El exministro del Interior, Juan Fernando Cristo, jefe del partido En Marcha, aseguró que la política de 'Paz Total' deberá ser replanteada en un eventual gobierno de Iván Cepeda, en medio de la creciente crisis de orden público en el suroccidente del país.
Cristo fue enfático en que no basta con mantener diálogos abiertos sin resultados concretos.
“Hay que replantear toda la política de la paz total. Mesas de negociación, por tener mesas de negociación, no valen la pena”, afirmó.
En ese sentido, planteó la necesidad de fortalecer las capacidades operativas de la Fuerza Pública.
“No se pueden tirar las llaves al fondo del mar”
Cristo insistió en que la negociación debe mantenerse como herramienta, pero con cambios sustanciales frente a lo que ha sido la implementación actual.
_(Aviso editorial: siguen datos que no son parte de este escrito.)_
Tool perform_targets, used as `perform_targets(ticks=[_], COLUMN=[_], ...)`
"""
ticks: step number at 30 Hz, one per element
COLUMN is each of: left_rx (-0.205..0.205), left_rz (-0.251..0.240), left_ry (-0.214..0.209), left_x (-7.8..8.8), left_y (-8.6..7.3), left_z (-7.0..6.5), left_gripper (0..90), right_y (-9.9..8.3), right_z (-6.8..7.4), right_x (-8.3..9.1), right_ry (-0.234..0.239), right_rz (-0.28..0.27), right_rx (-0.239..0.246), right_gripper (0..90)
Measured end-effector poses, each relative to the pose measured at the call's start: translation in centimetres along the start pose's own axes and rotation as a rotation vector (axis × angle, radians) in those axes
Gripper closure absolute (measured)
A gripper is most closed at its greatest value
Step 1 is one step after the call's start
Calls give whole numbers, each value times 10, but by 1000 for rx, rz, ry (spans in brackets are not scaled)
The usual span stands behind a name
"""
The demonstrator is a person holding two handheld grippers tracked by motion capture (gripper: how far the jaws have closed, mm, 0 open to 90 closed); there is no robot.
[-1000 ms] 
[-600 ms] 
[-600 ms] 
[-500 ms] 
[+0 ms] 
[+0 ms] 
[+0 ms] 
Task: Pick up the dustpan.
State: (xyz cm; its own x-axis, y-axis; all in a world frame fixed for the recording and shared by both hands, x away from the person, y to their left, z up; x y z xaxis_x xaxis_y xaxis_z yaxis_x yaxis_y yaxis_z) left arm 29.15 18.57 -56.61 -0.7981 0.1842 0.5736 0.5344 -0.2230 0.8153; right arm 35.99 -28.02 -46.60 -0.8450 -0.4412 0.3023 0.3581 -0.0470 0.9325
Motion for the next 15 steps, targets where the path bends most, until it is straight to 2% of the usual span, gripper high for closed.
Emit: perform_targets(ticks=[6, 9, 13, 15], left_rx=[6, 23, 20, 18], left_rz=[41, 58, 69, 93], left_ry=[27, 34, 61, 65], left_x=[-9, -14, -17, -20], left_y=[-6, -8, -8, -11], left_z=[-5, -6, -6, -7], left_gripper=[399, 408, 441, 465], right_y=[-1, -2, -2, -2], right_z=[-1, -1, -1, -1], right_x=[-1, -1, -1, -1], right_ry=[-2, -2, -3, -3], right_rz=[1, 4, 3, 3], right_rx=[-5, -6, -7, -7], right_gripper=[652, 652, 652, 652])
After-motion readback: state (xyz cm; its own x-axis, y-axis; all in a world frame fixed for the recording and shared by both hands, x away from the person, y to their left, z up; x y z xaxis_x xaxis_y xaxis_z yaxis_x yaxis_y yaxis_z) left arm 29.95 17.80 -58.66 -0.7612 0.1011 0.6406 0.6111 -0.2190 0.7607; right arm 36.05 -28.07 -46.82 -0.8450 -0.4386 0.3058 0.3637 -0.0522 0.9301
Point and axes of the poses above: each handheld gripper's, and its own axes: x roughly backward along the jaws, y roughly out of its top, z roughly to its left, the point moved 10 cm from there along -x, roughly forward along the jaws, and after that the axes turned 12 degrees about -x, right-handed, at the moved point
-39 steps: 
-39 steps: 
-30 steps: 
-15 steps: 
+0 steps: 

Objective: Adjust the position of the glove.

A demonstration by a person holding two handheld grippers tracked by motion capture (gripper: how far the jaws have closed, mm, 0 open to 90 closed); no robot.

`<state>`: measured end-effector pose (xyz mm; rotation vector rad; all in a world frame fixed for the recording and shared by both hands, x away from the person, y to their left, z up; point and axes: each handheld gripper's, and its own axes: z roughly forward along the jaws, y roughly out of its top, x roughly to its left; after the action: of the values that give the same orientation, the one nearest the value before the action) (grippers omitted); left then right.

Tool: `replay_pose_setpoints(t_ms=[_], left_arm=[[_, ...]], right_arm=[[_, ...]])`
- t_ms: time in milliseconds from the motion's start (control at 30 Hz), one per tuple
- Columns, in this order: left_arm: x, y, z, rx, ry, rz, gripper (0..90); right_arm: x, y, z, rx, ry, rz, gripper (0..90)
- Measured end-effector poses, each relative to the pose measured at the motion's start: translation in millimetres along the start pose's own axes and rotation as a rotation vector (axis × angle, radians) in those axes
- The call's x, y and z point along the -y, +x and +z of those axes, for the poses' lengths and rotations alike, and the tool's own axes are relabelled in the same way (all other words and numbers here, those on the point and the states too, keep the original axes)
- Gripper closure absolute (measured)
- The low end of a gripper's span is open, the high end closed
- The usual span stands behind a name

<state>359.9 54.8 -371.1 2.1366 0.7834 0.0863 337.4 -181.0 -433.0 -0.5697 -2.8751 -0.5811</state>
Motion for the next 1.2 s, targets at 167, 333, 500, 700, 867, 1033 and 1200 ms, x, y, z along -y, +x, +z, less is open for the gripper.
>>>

“No se pueden tirar las llaves al fondo del mar, pero tiene que ser en un escenario y en unas condiciones totalmente distintas”, aseguró.
Sin embargo, dejó en claro que esas conversaciones no deberían incluir reconocimiento político a grupos armados ilegales.
En ese sentido, fue crítico frente a decisiones adoptadas en el actual gobierno del presidente Gustavo Petro, al afirmar que “las disidencias nunca debieron tener reconocimiento político”.
“Tiene que ser en un escenario y en unas condiciones totalmente distintas y sin reconocimiento político. Otra cosa es negociar sometimientos a la justicia, y para eso habrá que construir un marco jurídico que permita esos sometimientos. Pero esas disidencias nunca debieron tener reconocimiento político”, señaló.
Acuerdo nacional sí, constituyente no
El exministro también se refirió a la discusión sobre una eventual asamblea constituyente. Inicialmente, aseguró que el Ejecutivo tiene la facultad de impulsar este mecanismo.
No obstante, aclaró que la campaña de Cepeda no tiene esa iniciativa como prioridad.
Por el contrario, explicó que el enfoque está en construir un acuerdo nacional que permita tramitar reformas institucionales, sociales y económicas a través del Congreso.
“Es evidente que el Gobierno tiene una política y la campaña tiene otras prioridades, y aquí no tiene por qué haber confrontación”, concluyó.